We canonically understand tabular data as having columns and rows. Rows are, in a statistical sense, "samples". Columns, then, are measured attributes of the samples. Each of the measured attributes has a range of values for which it is semantically valid. (In statistics, this is analogous to the statistical support, which is the range of values that define the probability distribution.) Validation of tabular data, then, refers to the act of ensuring that the measured attributes are, for lack of a better word, valid.

To make this clearer, let me illustrate the ways that "validated" data might look.

From a statistical standpoint:

  1. For continuous measurement data, the measurement values fall within semantically valid ranges.
    1. Unbounded in statistical language means support from negative to positive infinity.
    2. Bounded data usually would have at least one of "minimum" or "maximum" values stated.
  2. For discrete measurement data, the measurement values fall within a set of semantically valid options.
  3. There are no null values present in columns that should not have them.
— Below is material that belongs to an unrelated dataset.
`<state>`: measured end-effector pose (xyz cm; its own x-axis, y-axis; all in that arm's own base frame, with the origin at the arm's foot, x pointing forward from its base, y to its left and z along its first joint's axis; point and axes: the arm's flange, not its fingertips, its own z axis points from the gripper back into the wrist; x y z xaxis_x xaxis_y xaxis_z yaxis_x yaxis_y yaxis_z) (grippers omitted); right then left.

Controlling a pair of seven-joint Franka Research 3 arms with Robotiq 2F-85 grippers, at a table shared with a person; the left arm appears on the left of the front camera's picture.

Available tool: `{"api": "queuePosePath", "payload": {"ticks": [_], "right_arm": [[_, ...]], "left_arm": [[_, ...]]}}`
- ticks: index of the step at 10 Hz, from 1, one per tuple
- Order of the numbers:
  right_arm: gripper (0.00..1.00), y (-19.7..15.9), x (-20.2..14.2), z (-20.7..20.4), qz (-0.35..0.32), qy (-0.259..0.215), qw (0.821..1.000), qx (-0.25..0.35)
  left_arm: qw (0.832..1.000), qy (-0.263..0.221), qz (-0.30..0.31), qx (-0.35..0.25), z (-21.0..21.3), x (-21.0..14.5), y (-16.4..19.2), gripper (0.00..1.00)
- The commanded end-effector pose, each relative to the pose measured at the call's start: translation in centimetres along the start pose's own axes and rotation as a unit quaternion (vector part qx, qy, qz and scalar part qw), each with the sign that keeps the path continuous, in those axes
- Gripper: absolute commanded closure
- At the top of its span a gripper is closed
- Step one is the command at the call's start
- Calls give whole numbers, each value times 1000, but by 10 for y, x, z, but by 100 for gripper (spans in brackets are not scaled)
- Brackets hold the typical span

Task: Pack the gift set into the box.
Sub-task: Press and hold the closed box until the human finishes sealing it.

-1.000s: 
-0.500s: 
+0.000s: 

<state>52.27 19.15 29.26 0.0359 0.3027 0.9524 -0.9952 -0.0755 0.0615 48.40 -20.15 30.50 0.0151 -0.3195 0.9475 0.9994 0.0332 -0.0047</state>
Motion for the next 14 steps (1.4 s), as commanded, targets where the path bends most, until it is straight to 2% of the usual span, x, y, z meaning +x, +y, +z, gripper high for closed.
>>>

From a computational standpoint:

  1. Each column's data are of the correct data type (integer, float, categorical, object) for interoperability with other code that you might write.
  2. Column names are named precisely in line with their references in the codebase.

When to validate data

For interactive computational use cases, just-in-time checks are handy in helping you identify errors in data before using them. That means the verification ideally happens right before you consume the data and right after your data processing/handling function returns the data. You probably could call this runtime data validation.

On the other hand, if your project ends up being part of a more complex pipeline, especially one with continually updating data, you might want to validate the data at the point of ingestion. You could catch any data points that fail the validation checks that you have defined at the time of upload. You might even go further and periodically run the validation checks on a regular interval. If the data source is large, you might opt to sample a small subset of data rather than perform full data scans. For this strategy, you might want to call it storage time validation.

Parallels to software testing

Software tests check that the functions that you write behave correctly. By contrast, data validation ensures that the input data to your functions satisfy the assumptions that you make in the data processing functions you write.

Just as you should be able to run tests to check your data automatically and continuously, you should be able to constantly check that the data you put into your functions should satisfy the assumptions you possess about them.

Tools for validating data

At the moment, I see two open-source projects that are well-developed and maintained for data validation.

Pandera

Pandera targets validation of pandas dataframes in your Python code and comes with a very lightweight API for tacking on automatic runtime validation to your functions.

Great Expectations

Great Expectations is a bit more heavyweight than Pandera, and in my opinion, is more suitable for heavy-duty pipelines that continuously process data that gets continually fed (whether streamed or in batch) into the data storage system.

Your database system's schemas

If you are ingesting data into a database, which is inherently already structured, rather than being dumped into a data lake, which is intrinsically unstructured, then your database schemas can serve as an automated check for some parts of data validity, such as data being in the right range, or having the right data types.